#### EXERCISE OBJECTIVE:
Go through the lines below, tally those that include the word "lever", and give only the tally.

-------

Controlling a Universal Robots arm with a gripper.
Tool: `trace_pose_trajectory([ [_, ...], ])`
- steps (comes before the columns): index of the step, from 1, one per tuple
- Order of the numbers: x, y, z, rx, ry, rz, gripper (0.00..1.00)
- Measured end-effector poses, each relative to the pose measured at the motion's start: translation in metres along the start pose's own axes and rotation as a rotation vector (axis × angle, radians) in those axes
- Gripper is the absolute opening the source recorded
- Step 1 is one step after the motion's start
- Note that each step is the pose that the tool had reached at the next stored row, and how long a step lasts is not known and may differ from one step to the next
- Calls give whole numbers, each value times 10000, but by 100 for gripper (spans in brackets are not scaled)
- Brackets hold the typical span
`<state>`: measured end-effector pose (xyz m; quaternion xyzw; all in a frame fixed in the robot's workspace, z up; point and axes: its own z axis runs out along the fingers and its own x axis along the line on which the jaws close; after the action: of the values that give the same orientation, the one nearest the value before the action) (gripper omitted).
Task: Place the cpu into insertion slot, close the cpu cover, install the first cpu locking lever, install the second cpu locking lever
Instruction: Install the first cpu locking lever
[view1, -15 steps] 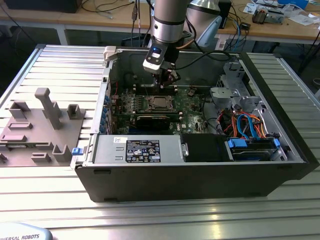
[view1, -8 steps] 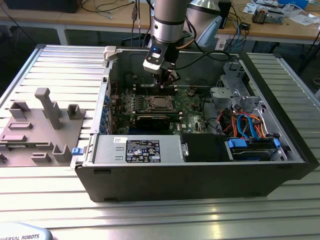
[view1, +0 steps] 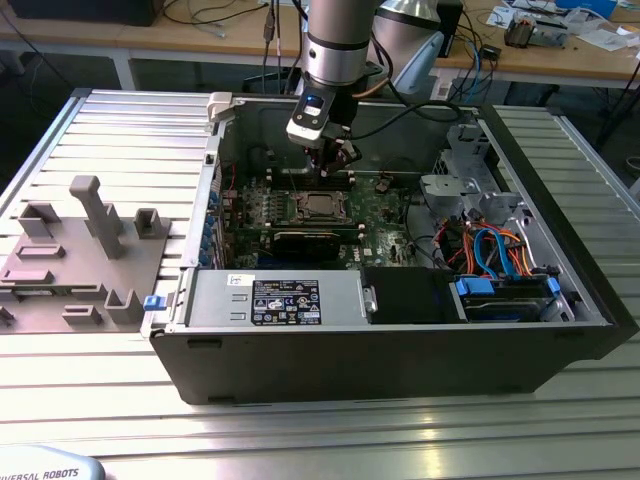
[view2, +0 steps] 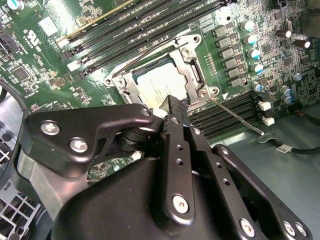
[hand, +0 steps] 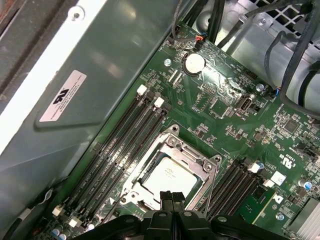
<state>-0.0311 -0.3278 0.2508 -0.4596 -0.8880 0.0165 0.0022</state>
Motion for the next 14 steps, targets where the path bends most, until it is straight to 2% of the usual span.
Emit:
trace_pose_trajectory([
  [14, 0, 0, 0, -1, -3, -92, 11],
])
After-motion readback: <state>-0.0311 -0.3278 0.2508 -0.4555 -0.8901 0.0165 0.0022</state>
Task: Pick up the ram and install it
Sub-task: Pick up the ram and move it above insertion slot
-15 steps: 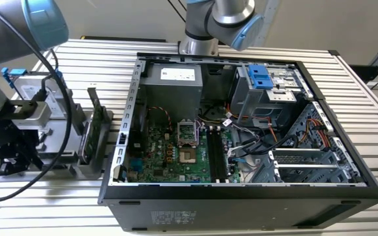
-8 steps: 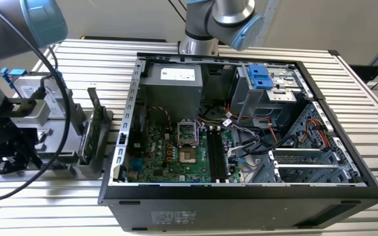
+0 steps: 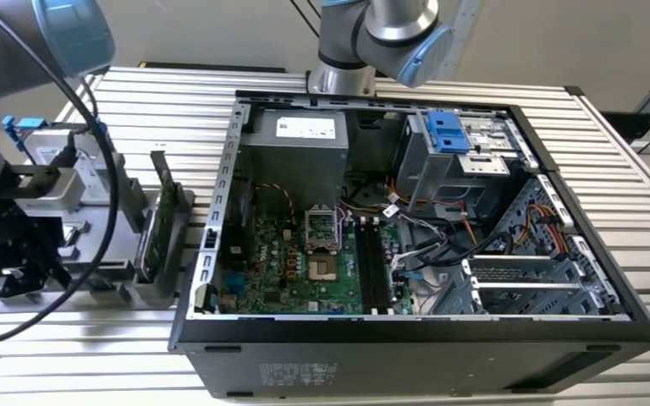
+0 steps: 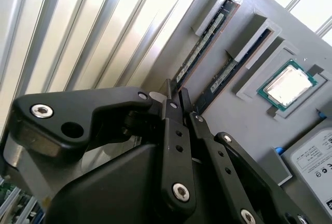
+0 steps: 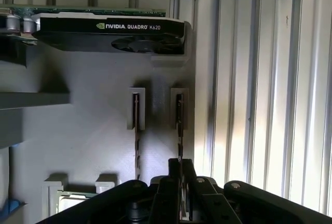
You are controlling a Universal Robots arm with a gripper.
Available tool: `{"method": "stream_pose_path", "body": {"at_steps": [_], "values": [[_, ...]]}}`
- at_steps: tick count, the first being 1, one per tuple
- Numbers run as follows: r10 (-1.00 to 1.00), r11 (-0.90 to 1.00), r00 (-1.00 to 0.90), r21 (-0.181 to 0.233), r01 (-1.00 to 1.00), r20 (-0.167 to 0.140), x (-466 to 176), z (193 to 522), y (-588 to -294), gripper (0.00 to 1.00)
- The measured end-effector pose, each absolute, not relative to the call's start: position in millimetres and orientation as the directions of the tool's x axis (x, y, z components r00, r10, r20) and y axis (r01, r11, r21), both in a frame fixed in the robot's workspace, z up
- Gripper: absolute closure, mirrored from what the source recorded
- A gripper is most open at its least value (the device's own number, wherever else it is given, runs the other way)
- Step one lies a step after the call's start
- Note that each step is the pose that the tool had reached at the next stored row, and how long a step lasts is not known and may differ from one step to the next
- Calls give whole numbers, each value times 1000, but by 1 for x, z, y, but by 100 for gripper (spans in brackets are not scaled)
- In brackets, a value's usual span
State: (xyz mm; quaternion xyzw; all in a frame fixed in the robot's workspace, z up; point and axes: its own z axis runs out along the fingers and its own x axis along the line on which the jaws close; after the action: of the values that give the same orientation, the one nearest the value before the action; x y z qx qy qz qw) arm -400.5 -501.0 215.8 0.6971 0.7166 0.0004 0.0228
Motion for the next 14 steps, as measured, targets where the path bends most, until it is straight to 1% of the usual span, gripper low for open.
{"method": "stream_pose_path", "body": {"at_steps": [14], "values": [[999,28,-27,32,999,-32,-401,220,-501,100]]}}
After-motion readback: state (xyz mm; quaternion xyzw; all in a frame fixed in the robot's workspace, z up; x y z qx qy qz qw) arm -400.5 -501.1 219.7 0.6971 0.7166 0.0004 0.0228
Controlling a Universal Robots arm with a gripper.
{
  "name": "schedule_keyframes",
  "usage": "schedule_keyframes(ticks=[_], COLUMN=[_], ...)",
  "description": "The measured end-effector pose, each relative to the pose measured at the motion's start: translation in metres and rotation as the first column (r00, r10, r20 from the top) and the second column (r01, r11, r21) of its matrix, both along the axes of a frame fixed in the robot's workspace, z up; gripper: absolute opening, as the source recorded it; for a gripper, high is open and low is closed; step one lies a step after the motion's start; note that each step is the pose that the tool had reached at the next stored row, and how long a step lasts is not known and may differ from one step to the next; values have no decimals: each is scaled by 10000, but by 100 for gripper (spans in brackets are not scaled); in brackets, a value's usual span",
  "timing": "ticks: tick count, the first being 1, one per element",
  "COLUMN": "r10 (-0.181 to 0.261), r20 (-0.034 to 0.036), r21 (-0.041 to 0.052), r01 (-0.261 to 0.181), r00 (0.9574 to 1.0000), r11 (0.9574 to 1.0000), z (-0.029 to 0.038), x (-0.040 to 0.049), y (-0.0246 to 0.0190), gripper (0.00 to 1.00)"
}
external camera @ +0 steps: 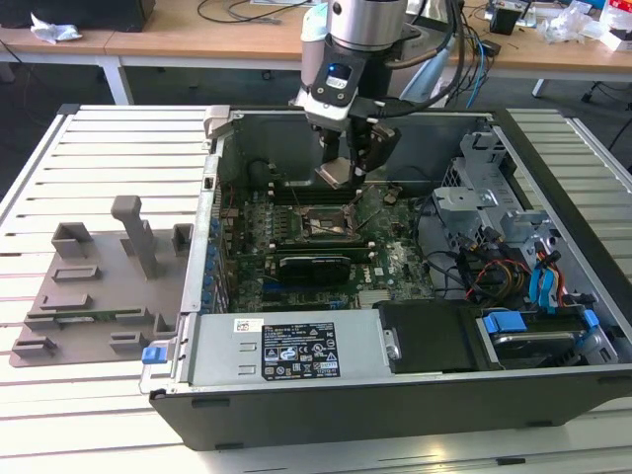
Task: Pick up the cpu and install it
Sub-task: 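Place the cpu into insertion slot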
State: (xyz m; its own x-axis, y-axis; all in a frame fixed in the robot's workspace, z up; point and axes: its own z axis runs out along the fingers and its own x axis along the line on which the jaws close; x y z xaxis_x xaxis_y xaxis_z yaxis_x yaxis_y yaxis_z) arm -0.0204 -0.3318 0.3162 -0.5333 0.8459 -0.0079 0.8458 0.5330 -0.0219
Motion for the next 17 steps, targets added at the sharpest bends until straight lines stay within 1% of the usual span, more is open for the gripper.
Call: schedule_keyframes(ticks=[2,8,10,14,17], r10=[-320,-809,-1075,-1462,-1757], r20=[0,1,0,0,1], r21=[0,0,0,0,-6], r01=[320,809,1075,1462,1757], r00=[9995,9967,9942,9893,9844], r11=[9995,9967,9942,9893,9844], z=[0,0,-1,-1,-1], x=[0,0,0,0,0], y=[0,0,0,0,0], gripper=[55,55,55,55,55])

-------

#### PROBLEM SOLUTION:
2